NEW DELHI: The chief of India’s main opposition party has stirred controversy by saying the English language is hurting the country and its rich culture.
Rajnath Singh, president of the Bharatiya Janata Party (BJP), said widespread use of English has stymied growth of Sanskrit, an ancient and ceremonial language mostly restricted to Hindu religious texts.
“The English language has caused a great loss to the country. We are losing our language, our culture as there are hardly any people who speak Sanskrit now,” Singh was quoted as saying by the Times of India newspaper yesterday.
Rival political leaders and analysts slammed Singh’s comments, made on Thursday, as “regressive”.

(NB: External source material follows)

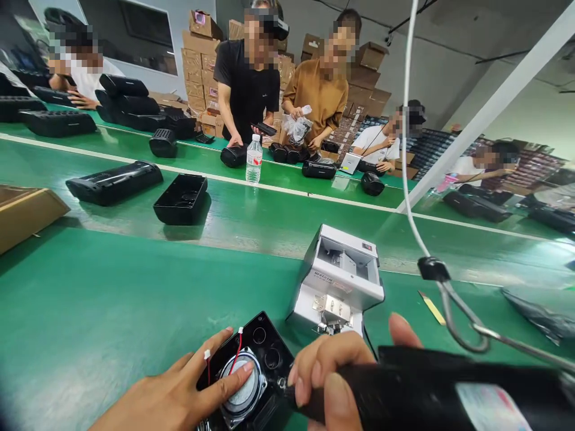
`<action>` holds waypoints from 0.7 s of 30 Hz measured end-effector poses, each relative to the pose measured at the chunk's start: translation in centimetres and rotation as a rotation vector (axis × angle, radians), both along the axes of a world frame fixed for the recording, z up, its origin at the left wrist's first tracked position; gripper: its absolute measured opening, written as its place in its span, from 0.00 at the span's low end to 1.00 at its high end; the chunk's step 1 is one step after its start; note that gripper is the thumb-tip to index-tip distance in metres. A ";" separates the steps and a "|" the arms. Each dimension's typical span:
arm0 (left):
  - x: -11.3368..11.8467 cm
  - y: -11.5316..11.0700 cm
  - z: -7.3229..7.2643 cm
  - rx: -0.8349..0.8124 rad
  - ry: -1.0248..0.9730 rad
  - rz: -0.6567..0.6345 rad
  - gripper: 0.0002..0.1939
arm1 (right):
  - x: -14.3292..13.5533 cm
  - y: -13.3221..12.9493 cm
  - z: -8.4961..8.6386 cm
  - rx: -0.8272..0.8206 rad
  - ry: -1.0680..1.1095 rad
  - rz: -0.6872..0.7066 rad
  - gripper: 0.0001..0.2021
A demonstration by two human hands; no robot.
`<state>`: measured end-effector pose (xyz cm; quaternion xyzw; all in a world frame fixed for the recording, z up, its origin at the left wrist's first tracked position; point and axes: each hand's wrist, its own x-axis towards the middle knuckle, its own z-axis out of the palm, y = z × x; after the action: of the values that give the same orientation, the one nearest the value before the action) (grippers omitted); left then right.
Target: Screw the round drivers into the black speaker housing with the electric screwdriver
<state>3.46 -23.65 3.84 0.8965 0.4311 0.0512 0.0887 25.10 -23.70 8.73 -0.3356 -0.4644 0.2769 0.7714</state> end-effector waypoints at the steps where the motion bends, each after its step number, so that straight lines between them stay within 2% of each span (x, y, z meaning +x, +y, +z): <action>1: 0.0 0.0 0.1 -0.013 -0.004 0.001 0.47 | -0.5 0.2 -0.2 -0.015 0.041 0.001 0.29; 7: -0.1 0.0 0.4 -0.141 -0.044 0.044 0.39 | 0.0 1.0 -1.4 -0.067 0.062 0.013 0.29; 11: 0.2 0.2 0.6 -0.234 -0.003 0.071 0.40 | 0.0 1.0 -1.6 -0.072 0.052 0.021 0.29; 16: 0.6 0.4 1.3 -0.272 0.013 0.067 0.40 | 0.0 1.2 -2.1 -0.104 0.067 0.021 0.30; 21: 1.2 0.5 2.6 -0.305 0.107 0.058 0.42 | 0.1 0.8 -2.5 -0.082 0.035 0.163 0.27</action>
<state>4.71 -23.15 6.40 0.8612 0.4637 -0.0603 0.1993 25.25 -22.89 6.19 -0.3232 -0.4651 0.3634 0.7397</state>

“Rajnath Singh’s deliberate yet bizarre, regressive statement on English confirms that the BJP lives in the Jurassic Age,” political analyst Sanjay Jha wrote on Twitter.
The ruling Congress party said Singh’s comments reeked of hypocrisy.
“On one side, their (political) vision document is outsourced to people who don’t speak any language other than English. Is this medievalism or hypocrisy?” said Congress spokesman Manish Tewari.
“English represents, for most Indians, the language of opportunity, while their mother tongues are often the language of expression,” the Times of India said in a front-page report.
“The BJP chief should see English as cause for celebration rather than mourning,” the English-language daily said.
The BJP president yesterday said he had nothing against learning English and expressions in that language.
Writing on Twitter, he urged people to watch a video recording of his nearly 17-minute speech at Delhi’s Constitution Club, during a function to highlight the importance of the cow.
Although he says in the video that there was nothing wrong in learning or communicating in English, he adds that a problem arises when people get Anglicised and feel proud of carrying English books while travelling by air or train.